Syifa tetap diam, tidak ada respons. Rumi bisa merasakan betapa Syifa sedang berjuang dengan perasaannya sendiri. Hati Rumi semakin hancur melihat istrinya yang biasanya kuat, kini begitu rapuh.
"Abang nggak akan pernah meninggalkan kamu, Sayang. Abang hanya pergi untuk waktu yang sangat singkat... dan saat Abang kembali, kita akan menunggu kelahiran anak kita bersama-sama, seperti yang sudah kita impikan," lanjut Rumi, suaranya terdengar penuh dengan rasa harap.

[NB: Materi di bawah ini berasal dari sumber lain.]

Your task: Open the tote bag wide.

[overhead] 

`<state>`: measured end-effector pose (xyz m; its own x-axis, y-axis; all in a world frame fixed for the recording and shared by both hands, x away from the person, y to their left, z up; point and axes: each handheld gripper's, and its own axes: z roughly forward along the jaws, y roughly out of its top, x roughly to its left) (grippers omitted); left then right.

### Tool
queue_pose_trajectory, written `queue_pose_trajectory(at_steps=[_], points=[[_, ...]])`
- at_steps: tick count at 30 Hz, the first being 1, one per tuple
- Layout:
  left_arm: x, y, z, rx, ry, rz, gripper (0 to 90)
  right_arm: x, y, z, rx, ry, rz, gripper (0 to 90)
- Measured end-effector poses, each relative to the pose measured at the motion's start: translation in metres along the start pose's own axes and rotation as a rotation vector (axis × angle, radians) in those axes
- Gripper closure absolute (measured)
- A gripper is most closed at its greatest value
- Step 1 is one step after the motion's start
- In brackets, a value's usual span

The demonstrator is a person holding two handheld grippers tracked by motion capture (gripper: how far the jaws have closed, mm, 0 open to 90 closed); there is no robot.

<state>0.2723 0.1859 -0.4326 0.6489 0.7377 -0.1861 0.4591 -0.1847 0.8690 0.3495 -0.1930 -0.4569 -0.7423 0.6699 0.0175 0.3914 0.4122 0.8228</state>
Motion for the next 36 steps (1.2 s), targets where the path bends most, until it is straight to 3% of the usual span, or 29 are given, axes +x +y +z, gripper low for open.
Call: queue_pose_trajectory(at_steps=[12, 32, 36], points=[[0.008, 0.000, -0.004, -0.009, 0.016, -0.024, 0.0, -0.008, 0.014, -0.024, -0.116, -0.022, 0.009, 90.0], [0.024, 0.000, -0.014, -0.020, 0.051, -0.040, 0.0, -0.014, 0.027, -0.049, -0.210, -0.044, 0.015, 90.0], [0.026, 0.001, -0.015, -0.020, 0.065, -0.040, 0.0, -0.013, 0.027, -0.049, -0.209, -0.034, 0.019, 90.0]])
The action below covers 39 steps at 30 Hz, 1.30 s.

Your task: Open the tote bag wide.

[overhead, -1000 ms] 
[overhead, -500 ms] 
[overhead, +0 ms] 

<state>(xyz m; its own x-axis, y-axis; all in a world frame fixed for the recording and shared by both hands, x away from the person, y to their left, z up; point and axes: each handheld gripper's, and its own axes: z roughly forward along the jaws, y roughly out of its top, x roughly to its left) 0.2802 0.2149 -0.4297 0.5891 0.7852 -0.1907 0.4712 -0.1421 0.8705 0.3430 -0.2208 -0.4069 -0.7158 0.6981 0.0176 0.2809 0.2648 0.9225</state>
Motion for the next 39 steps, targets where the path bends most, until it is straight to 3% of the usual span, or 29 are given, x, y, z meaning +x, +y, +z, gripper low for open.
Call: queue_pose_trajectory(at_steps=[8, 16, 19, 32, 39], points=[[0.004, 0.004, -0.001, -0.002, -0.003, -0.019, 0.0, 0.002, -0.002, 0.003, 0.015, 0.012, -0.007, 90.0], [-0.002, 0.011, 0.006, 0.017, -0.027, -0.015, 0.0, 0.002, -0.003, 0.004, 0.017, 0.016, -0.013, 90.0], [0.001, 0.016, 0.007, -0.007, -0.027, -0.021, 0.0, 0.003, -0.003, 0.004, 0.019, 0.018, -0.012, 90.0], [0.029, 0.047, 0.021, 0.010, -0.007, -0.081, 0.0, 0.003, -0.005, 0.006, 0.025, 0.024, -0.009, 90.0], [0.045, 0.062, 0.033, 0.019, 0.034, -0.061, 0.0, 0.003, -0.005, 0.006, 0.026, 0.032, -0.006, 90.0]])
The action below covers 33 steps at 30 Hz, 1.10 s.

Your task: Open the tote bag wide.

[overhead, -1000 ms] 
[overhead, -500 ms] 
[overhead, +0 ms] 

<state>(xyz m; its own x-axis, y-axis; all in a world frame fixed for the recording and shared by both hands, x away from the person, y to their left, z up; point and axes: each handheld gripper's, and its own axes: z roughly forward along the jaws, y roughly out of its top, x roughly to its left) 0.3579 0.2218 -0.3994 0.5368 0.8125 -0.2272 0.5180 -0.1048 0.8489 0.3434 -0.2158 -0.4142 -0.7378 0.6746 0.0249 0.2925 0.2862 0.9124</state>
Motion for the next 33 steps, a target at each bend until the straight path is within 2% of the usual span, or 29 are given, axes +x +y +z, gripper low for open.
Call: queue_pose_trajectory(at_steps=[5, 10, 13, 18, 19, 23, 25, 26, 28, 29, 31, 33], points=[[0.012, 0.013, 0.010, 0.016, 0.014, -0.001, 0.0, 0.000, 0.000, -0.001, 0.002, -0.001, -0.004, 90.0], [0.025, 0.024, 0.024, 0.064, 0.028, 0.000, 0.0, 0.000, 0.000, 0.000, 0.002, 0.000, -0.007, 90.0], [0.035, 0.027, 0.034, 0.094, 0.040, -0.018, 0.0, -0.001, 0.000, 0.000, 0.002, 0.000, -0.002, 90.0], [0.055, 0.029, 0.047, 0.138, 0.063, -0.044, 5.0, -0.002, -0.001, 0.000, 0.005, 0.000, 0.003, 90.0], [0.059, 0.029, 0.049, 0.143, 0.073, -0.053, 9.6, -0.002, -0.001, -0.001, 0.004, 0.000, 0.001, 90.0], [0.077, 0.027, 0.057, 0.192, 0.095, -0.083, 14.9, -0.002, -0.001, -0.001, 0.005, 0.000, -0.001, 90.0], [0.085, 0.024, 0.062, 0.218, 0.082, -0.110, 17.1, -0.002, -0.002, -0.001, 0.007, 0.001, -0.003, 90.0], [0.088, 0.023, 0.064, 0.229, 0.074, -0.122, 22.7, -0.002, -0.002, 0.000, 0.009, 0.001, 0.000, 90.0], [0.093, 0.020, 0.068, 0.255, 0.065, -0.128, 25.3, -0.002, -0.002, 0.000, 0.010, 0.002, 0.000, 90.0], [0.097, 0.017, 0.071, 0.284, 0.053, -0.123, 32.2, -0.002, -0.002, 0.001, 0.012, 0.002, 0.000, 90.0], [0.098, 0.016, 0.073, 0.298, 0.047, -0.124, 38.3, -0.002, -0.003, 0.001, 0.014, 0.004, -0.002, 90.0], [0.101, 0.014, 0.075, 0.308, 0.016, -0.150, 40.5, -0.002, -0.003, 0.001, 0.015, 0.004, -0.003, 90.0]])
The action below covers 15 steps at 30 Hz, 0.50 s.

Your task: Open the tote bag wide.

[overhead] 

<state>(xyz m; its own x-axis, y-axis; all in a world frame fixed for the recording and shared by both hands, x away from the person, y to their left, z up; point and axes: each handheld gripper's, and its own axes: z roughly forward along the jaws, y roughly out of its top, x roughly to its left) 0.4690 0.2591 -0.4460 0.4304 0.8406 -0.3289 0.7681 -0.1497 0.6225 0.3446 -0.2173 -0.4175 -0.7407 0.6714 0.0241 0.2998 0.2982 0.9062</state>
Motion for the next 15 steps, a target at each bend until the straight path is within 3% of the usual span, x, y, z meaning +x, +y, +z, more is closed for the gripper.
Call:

Namun, Syifa hanya menutup matanya, air mata mulai mengalir di pipinya. "Kenapa harus sekarang, Bang... di saat Syifa benar-benar butuh Abang di sini? Apalagi baru dapat kabar tentang Mas Kala yang itu aja udah menguras energi Syifa apalagi ditambah Abang mau pergi," ucap Syifa pelan, suaranya bergetar menahan tangis.